Exxon Activist Wins Partial Glass Lewis Support in Board Fight
(Bloomberg) -- The activist seeking to revamp the board of Exxon Mobil Corp. received a boost Monday with another prominent shareholder advisory firm recommending investors support two of its four nominees.
Glass Lewis & Co. said it agreed with activist investor Engine No. 1 that Exxon’s board had failed to demonstrate the foresight needed to position the company for long-term value creation. The advisory firm said shareholders should elect Gregory Goff and Alexander Karsner from Engine No. 1’s slate to the board because they would bring a “fresh independent perspective and relevant industry, operational and regulatory experience.”
“While Exxon claims to have evolved its strategy and maintained its historical leadership position among oil majors, our review finds the company’s competitive position and financial returns have eroded, and its stated strategy to address the underlying reasons for this diminished performance is generally insufficient,” Glass Lewis said in its report late Monday.
The advisory firm said Exxon’s leading position in the industry is “slipping” and its long-term shareholder returns have lagged certain European peers. Its long-term return on capital has also deteriorated to levels at or even below its estimated cost of capital, Glass Lewis said.
“While the Exxon board has recently refreshed itself with needed oil and gas, capital allocation, investor perspective and climate-related business transformation experience, we believe the board remains lacking in critical areas, such as energy and cyclical business experience, scientific and technological research expertise and regulatory experience,” Glass Lewis said.
Representatives for Exxon and Engine No. 1 were not immediately available for comment.
Last week, another advisory firm, Institutional Shareholder Services Inc., said it agreed with the first-time activist’s arguments that more independent industry expertise was needed on the board to help improve its performance and guide Exxon through its energy transition plans.

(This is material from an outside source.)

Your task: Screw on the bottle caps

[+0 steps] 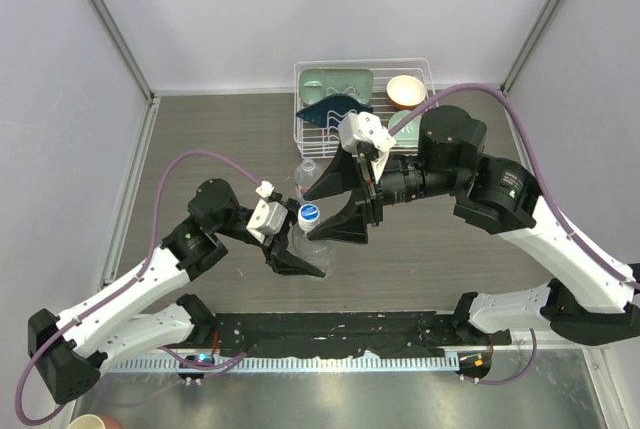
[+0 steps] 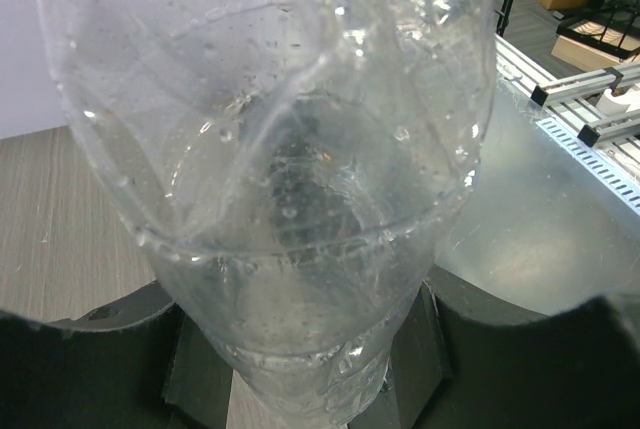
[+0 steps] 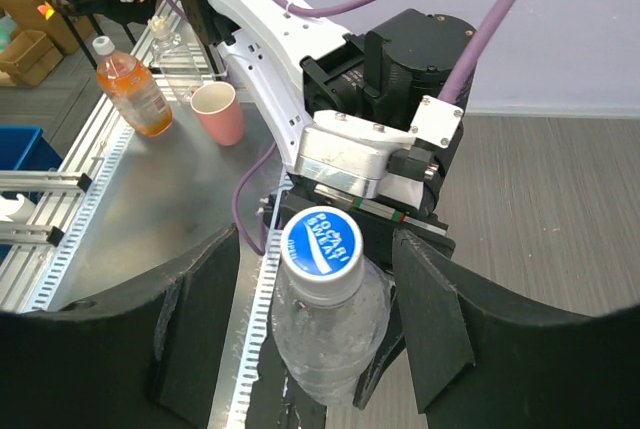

It urged investors to support three of Engine No. 1’s nominees.
Engine No. 1 has been locked in a war of words with Exxon since disclosing a stake in Exxon in December. The San Francisco-based investment firm owns roughly a $57 million stake in the $263 billion Exxon. Its push for changes has garnered the support of pension plans in California and New York, as well as the Church of England and insurer Legal & General Group Plc.
Exxon, for its part, has argued that it has one of the strongest boards in corporate America, and that additional changes were not necessary after it appointed three new directors, including activist investor Jeff Ubben, earlier this year. It has also argued that Engine No. 1 refused to engage with it and was focused on Exxon quitting its existing business, something it argues puts its $15 billion annual dividend at risk.
Glass Lewis said it agreed with Engine No. 1 that past refreshment of the board, in accordance with the company’s “seemingly outdated framework” has not resulted in a significant change in strategic direction or improvement in performance.
“We believe incremental changes will help to ensure the Exxon board is composed of individuals who possess the range of relevant, successful experience, skillsets and perspectives that will be needed for the company to address the critical issues it faces, and to more fully explore the potential pathways and role Exxon might play in the energy sector going forward,” the advisory firm said.